Weiners was a key architect of the move to Querétaro from Juarez. During his seven years in Juarez, its home state Chihuahua had grown more and more dangerous. Last year, 2,783 murders were reported in Chihuahua, compared to just 112 in the state of Querétaro. (Only residents of rural Tlaxcala and touristy Baja California Sur report higher feelings of security, according to one Mexican think-tank.) When he worked in Juarez north, Weiners’ family lived in the U.S. for security reasons, requiring daily commutes across the border. BRP Mexico needed more space and the time seemed ripe to look elsewhere. Querétaro’s reputation as a safe place made it easier to attract expat talent.
In Canada, safety would seem a modest boast. Not in Mexico, where neighbouring state Michoacan has become a battleground, with armed vigilantes battling the Knights Templar drug cartel and a federal investigation into the possible corruption of more than 1,200 local police officers. It’s hard for Querétanos not to be smug, even as they worry about whether they’ll be next.

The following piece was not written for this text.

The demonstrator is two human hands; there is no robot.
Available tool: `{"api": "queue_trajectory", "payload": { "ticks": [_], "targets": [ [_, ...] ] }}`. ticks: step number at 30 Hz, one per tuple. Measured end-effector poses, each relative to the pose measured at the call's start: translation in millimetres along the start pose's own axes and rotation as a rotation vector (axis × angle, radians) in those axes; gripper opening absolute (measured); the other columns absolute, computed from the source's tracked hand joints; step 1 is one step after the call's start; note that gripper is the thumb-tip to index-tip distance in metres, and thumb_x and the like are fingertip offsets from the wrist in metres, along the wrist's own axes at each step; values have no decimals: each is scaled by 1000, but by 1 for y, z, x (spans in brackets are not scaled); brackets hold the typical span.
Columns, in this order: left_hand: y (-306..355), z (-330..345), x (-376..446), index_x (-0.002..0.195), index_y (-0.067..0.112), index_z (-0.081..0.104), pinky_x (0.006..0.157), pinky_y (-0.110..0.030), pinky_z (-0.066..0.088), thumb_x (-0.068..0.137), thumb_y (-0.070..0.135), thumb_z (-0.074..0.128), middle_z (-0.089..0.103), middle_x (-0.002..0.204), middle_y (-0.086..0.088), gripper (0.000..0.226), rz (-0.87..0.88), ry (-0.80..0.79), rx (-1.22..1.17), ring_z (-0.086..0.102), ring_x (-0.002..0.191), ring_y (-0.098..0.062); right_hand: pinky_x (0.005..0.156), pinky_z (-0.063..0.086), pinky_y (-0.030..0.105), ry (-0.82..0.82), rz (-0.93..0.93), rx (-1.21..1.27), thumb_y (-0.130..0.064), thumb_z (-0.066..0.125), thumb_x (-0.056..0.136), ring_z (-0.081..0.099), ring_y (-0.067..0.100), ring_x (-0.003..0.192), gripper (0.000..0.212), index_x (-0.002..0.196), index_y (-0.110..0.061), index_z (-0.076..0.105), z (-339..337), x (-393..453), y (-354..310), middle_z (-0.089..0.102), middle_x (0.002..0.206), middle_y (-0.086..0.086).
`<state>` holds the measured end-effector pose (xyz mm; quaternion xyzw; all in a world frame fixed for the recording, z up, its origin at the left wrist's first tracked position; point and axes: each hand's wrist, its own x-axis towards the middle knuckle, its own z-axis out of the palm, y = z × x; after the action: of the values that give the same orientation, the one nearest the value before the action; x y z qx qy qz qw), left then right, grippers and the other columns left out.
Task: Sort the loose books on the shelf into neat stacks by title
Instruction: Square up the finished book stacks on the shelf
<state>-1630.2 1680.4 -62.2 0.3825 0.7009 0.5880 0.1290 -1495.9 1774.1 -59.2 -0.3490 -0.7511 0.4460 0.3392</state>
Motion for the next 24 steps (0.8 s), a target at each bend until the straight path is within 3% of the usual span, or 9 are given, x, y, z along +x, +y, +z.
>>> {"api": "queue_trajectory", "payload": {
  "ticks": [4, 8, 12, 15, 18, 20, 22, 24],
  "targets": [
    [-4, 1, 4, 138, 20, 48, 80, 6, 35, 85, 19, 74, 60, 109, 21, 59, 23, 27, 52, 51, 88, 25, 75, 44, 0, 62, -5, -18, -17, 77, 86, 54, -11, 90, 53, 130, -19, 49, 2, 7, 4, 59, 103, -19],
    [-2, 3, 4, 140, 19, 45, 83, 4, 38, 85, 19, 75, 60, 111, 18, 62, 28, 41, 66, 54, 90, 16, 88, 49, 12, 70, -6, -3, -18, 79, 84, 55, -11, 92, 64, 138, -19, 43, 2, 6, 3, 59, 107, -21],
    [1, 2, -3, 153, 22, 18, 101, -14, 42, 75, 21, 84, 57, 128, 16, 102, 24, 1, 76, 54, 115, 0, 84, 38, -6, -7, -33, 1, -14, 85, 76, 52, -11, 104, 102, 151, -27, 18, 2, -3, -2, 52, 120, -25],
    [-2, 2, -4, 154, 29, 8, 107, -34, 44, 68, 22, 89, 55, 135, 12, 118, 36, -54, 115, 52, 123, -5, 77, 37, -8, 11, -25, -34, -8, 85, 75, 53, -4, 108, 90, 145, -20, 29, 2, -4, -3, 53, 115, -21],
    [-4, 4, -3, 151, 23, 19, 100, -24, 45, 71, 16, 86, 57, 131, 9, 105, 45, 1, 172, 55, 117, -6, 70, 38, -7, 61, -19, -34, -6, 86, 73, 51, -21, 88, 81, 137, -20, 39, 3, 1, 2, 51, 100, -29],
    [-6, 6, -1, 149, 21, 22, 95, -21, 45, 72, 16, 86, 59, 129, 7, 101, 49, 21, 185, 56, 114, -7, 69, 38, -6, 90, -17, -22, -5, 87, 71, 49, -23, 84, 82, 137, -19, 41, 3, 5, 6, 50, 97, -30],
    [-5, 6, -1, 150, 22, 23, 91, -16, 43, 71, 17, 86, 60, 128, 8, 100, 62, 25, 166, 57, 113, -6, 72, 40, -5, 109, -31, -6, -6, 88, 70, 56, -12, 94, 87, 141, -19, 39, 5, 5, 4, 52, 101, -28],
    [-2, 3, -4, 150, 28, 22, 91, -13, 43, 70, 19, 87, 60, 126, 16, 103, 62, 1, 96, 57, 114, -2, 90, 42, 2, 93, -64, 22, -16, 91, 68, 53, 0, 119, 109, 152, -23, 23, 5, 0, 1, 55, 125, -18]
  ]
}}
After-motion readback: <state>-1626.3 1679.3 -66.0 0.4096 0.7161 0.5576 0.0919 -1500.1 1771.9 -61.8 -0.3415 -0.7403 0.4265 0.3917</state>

“If you look at a map, you see the drug cartels on each coast. They surround Querétaro—we’re right in the middle of it,” says Fernanda Garfias, who launched the English-language website QueretaroToday.com three years ago to serve the city’s growing English-speaking population. “There’s a theory that in Querétaro, there lives the families of all the greatest ‘narcos,’ so it’s untouchable. It’s gossip, but I hear it very often.”

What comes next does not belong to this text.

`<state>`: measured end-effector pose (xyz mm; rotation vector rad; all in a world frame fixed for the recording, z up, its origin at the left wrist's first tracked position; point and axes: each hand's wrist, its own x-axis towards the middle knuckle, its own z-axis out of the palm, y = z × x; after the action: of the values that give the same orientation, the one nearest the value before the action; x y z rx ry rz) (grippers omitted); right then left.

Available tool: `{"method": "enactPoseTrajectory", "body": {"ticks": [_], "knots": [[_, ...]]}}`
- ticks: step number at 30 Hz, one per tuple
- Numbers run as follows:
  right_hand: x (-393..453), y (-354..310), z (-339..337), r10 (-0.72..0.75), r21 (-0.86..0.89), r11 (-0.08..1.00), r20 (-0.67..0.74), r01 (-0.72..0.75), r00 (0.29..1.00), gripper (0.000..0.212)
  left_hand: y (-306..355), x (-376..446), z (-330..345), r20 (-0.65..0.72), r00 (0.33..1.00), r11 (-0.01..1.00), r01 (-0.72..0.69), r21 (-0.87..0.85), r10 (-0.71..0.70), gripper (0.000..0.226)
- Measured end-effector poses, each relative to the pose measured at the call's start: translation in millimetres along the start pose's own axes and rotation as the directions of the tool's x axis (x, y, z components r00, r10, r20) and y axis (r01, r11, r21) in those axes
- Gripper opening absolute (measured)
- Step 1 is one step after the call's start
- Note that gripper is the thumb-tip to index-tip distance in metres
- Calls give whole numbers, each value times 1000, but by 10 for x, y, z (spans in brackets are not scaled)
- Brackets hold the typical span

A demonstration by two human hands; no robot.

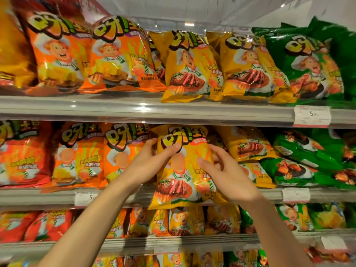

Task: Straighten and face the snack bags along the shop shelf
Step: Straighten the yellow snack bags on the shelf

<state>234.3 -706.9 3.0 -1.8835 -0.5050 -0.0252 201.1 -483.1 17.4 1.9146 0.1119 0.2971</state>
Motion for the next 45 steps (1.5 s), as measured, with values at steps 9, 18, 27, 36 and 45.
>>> {"method": "enactPoseTrajectory", "body": {"ticks": [9, 18, 27, 36, 45], "knots": [[159, 6, -191, -391, -772, 625, -180, 117, 902, 55, -104, -116, -154, -187, 982, 999, -35, -36, 28, 97], [457, 160, -326, -192, -986, 142, -118, -92, 974, 35, -201, -121, -363, -225, 973, 994, -73, -87, 52, 98], [427, -41, -22, -329, -880, 469, -92, 78, 940, 37, -288, -153, -638, -286, 957, 996, -69, -48, 52, 79], [757, -10, 415, 343, -731, 635, -23, -250, 939, 106, -346, -294, -904, -303, 949, 996, -83, 28, 87, 86], [725, 157, 356, 243, -301, 920, -61, -250, 968, 98, -440, -439, -1074, -312, 944, 995, -104, 13, 103, 80]]}}
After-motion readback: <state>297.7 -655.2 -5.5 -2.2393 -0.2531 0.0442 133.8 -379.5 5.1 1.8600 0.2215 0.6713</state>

And of course, just like in the rest of Mexico, low wages remain a large part in Querétaro’s international appeal. A manufacturing engineer might make less than $60 a day, compared to an estimated $35 an hour for an aerospace engineer in Quebec. Few players inside or outside of Querétaro are keen to see these wages go up yet. Although 64% of Bombardier Aerospace’s employees are unionized, López claims that international companies have a “gentleman’s agreement” to compete on perks such as food and transportation rather than wages.

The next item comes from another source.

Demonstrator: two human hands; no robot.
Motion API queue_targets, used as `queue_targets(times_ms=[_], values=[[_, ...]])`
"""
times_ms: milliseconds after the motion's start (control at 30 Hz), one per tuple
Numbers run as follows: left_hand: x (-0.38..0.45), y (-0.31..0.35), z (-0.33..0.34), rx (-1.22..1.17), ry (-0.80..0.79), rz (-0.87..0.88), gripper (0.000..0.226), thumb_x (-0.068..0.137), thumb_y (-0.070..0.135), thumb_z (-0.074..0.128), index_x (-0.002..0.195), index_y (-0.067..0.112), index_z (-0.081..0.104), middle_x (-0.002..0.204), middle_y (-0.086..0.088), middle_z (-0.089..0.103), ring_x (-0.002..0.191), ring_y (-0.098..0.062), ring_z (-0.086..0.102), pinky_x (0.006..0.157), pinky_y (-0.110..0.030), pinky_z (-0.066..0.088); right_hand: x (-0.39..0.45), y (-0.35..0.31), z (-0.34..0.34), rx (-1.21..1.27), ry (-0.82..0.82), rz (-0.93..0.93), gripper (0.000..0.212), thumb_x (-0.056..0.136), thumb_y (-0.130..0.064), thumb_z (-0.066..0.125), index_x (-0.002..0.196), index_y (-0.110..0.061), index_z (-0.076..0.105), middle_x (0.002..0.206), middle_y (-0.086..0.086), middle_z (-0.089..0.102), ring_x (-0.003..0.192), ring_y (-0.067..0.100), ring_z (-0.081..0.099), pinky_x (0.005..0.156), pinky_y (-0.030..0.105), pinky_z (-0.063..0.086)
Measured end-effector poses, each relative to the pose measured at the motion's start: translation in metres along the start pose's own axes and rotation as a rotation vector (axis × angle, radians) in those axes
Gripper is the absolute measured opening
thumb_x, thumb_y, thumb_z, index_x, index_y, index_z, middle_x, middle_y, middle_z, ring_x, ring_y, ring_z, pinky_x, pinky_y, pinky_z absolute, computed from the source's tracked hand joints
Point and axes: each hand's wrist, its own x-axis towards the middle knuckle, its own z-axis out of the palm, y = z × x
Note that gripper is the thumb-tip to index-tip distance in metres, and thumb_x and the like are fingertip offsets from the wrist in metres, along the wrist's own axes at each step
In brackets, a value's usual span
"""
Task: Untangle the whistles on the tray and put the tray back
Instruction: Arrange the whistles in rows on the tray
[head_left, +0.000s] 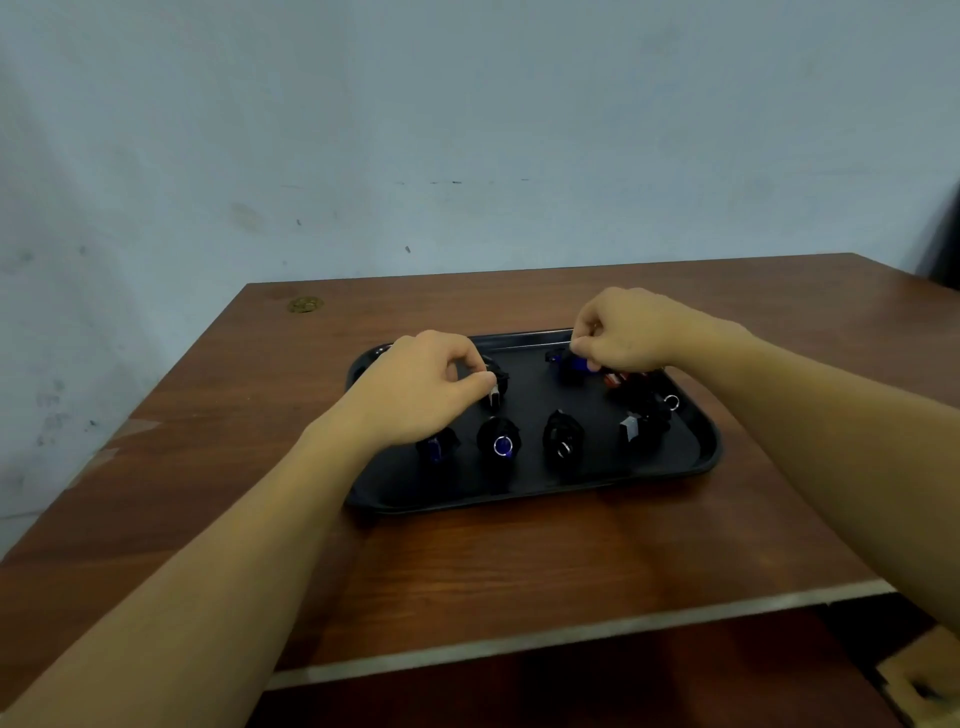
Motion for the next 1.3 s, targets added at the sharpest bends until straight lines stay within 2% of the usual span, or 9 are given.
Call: queue_targets(times_ms=[100,200,300,433,567,700,833,1133,1300], values=[[0.005,-0.003,0.000,-0.008,0.010,-0.021,0.018,0.095,0.041,0.060,0.093,0.026,0.069,0.063,0.003,0.063,0.061,-0.013,0.059,0.068,-0.034,0.050,0.017,0.012,0.003,-0.011,0.067,0.028,0.018,0.093,-0.017,0.057,0.105,-0.023,0.070,0.108,-0.002,0.072,0.104,0.024,0.065,0.089,0.034,0.050],[0.016,-0.002,0.002,0.003,0.022,-0.033,0.019,0.095,0.040,0.060,0.090,0.024,0.069,0.062,0.005,0.062,0.059,-0.010,0.058,0.061,-0.030,0.048,0.030,0.016,0.011,-0.085,-0.027,0.014,0.024,0.094,-0.032,0.063,0.118,-0.030,0.066,0.117,-0.002,0.067,0.121,0.028,0.050,0.104,0.040,0.043],[0.027,0.000,0.005,0.015,0.031,-0.023,0.019,0.095,0.038,0.061,0.089,0.023,0.069,0.061,0.010,0.057,0.057,-0.005,0.053,0.055,-0.025,0.038,0.037,0.014,0.023,-0.141,-0.090,-0.036,0.037,0.092,-0.046,0.066,0.127,-0.034,0.060,0.112,-0.005,0.061,0.116,0.026,0.045,0.097,0.042,0.047],[0.035,0.001,0.010,0.013,0.036,-0.031,0.018,0.095,0.038,0.061,0.088,0.023,0.069,0.062,0.010,0.056,0.060,-0.007,0.053,0.058,-0.026,0.039,0.044,0.011,0.027,-0.176,-0.047,-0.079,0.037,0.088,-0.045,0.071,0.119,-0.026,0.063,0.104,0.001,0.069,0.083,0.021,0.057,0.074,0.032,0.047],[0.036,0.001,0.012,0.023,0.053,-0.028,0.019,0.095,0.039,0.060,0.086,0.025,0.068,0.061,0.009,0.056,0.060,-0.010,0.054,0.058,-0.027,0.040,0.045,0.004,0.029,-0.198,0.006,-0.116,0.048,0.083,-0.058,0.071,0.116,-0.024,0.059,0.095,-0.003,0.062,0.108,0.024,0.049,0.078,0.038,0.048],[0.034,0.001,0.010,0.027,0.051,-0.024,0.019,0.095,0.039,0.060,0.085,0.025,0.068,0.060,0.008,0.057,0.059,-0.010,0.054,0.057,-0.027,0.039,0.043,-0.005,0.029,-0.103,0.041,-0.091,0.051,0.080,-0.064,0.070,0.111,-0.025,0.058,0.108,0.001,0.068,0.097,0.025,0.063,0.082,0.041,0.056],[0.031,0.002,0.010,0.026,0.060,-0.022,0.020,0.095,0.039,0.060,0.083,0.025,0.068,0.056,0.006,0.056,0.056,-0.011,0.054,0.058,-0.028,0.043,0.037,-0.014,0.034,-0.128,0.066,-0.060,0.049,0.087,-0.062,0.064,0.124,-0.031,0.057,0.123,-0.001,0.064,0.108,0.027,0.060,0.081,0.036,0.047],[0.028,0.002,0.008,0.007,0.058,-0.030,0.019,0.094,0.039,0.060,0.081,0.027,0.067,0.058,0.009,0.057,0.056,-0.008,0.053,0.058,-0.026,0.039,0.035,-0.019,0.032,-0.137,-0.035,-0.013,0.035,0.095,-0.059,0.053,0.109,-0.029,0.066,0.118,0.001,0.067,0.100,0.027,0.062,0.080,0.036,0.048],[0.027,0.003,0.006,0.007,0.056,-0.032,0.019,0.095,0.040,0.060,0.082,0.027,0.067,0.058,0.009,0.057,0.055,-0.007,0.052,0.057,-0.025,0.037,0.035,-0.016,0.028,-0.109,-0.016,0.010,0.046,0.092,-0.069,0.049,0.107,-0.028,0.063,0.111,0.001,0.065,0.098,0.027,0.061,0.081,0.038,0.050]])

That’s of little consolation to Quebec engineers who worry that Querétanos are taking their jobs. Just after my visit, Bombardier announced a workforce reduction of 1,700 positions, mostly in the U.S. and Canada.
“It’s not related,” says Nolasco. “This is part of the normal business process for any company that has to be careful about its financial position.” And while Mexican labour remains a bargain, a company trying to maintain its position as a global leader doesn’t just need labour, it needs talent. Abaroa tells me of one local employee, Juan Pablo Guerra, who started as a line operator and went on to become one of the directors of the flagship Learjet 85 project. “Today, when you see our management level, it’s a huge percentage of people who have been here since the beginning,” she says.
In the global economy, the jump from being able to manufacture high-tech products to inventing them is huge and crucial. Querétaro may be on the brink of making the leap. UNAQ’s Gutiérrez sees a day when local businesses can offer made-in-Mexico solutions. But that will take time.
“The success of Querétaro has not only been because of today’s government. There’s been a few decades where Querétaro has been doing things right,” he says. “Now it’s the opportunity for these young executives to set the pace for the coming years.”
It might take another decade for this vision to come to fruition, but Querétaro has already done the tough groundwork. The ambition of its people will do the rest of the job.